I knew I had found a story worth telling after meeting the Ochoa family. One afternoon, sixteen-year-old Juan was cleaning their ambulance outside the General Hospital as his 9-year- old brother, Josué, clumsily juggled a soccer ball. Intrigued by the idea of a family-run ambulance, I asked them if I could ride along for a few hours. Fer, the father, was quick to agree. What I experienced that night was jaw-dropping—a film waiting to be made.
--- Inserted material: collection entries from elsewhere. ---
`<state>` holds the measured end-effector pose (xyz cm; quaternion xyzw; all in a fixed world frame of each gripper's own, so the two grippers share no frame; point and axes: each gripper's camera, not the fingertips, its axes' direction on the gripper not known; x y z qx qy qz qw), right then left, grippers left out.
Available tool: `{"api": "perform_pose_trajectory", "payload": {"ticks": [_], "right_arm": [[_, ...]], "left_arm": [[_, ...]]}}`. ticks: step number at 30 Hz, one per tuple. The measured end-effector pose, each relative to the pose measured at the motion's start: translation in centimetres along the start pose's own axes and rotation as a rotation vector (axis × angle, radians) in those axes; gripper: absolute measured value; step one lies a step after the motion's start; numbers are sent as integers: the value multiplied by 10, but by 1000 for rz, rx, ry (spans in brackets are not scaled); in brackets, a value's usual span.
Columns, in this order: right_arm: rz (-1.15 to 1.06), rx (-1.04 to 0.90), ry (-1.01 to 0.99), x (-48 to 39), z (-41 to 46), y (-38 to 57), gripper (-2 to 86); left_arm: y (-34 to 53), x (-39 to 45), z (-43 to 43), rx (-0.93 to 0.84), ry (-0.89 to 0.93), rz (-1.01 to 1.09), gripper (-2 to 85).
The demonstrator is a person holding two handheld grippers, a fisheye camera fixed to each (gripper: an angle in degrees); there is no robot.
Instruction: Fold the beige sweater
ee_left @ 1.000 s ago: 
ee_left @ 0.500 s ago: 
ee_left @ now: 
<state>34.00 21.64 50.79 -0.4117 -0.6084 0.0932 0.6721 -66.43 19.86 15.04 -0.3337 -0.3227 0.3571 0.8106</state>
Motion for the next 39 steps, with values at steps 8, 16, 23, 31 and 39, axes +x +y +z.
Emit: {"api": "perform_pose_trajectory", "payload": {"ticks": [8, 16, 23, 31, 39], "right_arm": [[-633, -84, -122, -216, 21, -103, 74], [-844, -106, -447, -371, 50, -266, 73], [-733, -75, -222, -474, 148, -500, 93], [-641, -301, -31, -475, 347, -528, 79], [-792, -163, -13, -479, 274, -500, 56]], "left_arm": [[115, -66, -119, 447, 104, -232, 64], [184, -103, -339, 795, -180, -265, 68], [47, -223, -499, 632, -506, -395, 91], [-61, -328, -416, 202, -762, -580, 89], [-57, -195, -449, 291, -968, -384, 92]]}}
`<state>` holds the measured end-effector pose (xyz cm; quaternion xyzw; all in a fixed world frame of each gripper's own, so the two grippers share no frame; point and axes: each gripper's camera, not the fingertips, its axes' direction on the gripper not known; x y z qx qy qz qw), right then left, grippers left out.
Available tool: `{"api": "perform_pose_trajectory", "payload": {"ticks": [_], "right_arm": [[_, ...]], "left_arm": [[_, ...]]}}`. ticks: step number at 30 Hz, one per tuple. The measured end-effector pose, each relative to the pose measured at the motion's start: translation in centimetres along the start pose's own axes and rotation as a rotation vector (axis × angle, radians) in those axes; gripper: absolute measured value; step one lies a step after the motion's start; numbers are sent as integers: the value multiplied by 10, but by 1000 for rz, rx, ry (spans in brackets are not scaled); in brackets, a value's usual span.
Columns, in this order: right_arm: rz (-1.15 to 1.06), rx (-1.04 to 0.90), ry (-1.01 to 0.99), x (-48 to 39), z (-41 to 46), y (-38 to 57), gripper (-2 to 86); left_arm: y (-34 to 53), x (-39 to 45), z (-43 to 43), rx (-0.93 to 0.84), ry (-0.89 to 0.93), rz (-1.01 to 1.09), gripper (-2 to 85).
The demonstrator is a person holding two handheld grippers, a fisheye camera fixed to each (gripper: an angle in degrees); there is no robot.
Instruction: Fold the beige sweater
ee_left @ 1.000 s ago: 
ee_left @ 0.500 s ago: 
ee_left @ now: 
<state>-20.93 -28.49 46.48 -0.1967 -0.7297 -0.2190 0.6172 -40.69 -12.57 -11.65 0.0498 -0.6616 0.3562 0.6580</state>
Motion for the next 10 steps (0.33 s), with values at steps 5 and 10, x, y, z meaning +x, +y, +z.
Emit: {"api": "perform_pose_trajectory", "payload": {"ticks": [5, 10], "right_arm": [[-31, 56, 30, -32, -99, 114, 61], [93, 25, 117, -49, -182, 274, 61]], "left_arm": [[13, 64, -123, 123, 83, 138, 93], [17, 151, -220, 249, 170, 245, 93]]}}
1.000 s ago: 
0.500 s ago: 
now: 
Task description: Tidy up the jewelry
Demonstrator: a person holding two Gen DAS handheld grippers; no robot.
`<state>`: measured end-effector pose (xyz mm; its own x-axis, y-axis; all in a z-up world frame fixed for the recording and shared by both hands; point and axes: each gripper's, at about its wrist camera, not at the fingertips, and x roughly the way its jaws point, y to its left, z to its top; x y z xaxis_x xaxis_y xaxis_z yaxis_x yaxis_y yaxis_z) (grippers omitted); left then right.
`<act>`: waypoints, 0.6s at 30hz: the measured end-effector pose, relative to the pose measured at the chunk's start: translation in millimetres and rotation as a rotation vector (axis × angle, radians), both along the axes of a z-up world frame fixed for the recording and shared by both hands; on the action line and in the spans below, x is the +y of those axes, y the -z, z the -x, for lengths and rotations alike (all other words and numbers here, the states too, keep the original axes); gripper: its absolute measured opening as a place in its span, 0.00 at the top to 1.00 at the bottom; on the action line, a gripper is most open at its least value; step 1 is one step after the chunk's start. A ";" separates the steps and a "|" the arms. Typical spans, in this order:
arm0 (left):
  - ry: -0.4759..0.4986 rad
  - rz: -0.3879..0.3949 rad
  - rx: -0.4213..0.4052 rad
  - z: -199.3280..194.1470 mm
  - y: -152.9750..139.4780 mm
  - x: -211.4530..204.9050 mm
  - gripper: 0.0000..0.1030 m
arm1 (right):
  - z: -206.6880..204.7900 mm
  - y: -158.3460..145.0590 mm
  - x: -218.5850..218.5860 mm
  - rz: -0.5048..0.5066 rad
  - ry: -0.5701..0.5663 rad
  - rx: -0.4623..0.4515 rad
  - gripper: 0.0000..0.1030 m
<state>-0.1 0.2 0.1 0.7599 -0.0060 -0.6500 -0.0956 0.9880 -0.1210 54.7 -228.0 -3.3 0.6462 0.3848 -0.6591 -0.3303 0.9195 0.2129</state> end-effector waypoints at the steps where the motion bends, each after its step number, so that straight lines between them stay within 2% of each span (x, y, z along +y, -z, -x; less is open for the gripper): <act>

Over the next six months, I lived in the back of the Ochoas’ ambulance, filming, with gut- wrenching access, Mexico City’s cutthroat underworld of for-profit healthcare. As I soon discovered, this industry was new not only to me but to locals as well. I spoke with politicians, taco stand owners, families and students; almost nobody knew where their ambulances came from or what sort of EMTs were behind the wheel.
The Ochoas became my close friends. I loved being with them and knew they were good people. And yet the more time I spent in their ambulance, the more I learned about darker details of their operation. I discovered that they were not all certified as EMTs and that their ambulance was unregistered and not fully equipped. While they continued to provide much- needed services to a city lacking sufficient emergency care, I saw their financial insecurity begin to affect their treatment of their patients. My sense of right and wrong in knots, I kept asking myself, “What would I do here? What’s the better alternative?” I rarely had good answers, if any at all. And as their frequent run-ins with bribe-demanding police officers made clear, the Ochoas were operating within an inherently corrupt, dysfunctional system, trying to scrape by like millions of other Mexican families.
As the accidents became more serious and the pressure on the Ochoas intensified, the lines I hoped they wouldn’t cross drew frighteningly close. Though often proud of their work, at other times I worried for the patients in their care. This emotional and ethical confusion became the central tension of my story.
Working as a one-man crew, it took months of trial and error to figure out how best to tell this story. The Ochoas’ repetitive nightly routine let me experiment with different styles of shooting and gave me multiple opportunities to work with the feelings and energy that I was witnessing. I wanted the film to be first and foremost a thrilling experience. With my camera, I hoped to convey the physical and emotional roller coaster I was riding every night. I knew that interviews, music and voiceover could pull the audience out of the ambulance’s world and lead
them to judge the Ochoas’ work from a disconnected perspective. I also knew the questions I wanted to explore were delicate. Viewers would have a spectrum of reactions, and showing the situation instead of telling it would encourage a much richer and more nuanced conversation. Inspired by patiently composed ethnographic works as well as drama-filled narrative films, I felt the Ochoa’s story provided a unique intersection of these two cinematic modes, which are often considered contradictory. My aim was to take an audience on a breathtaking ride while honoring my conviction that long takes and distilled observation could offer a bracing form of realism.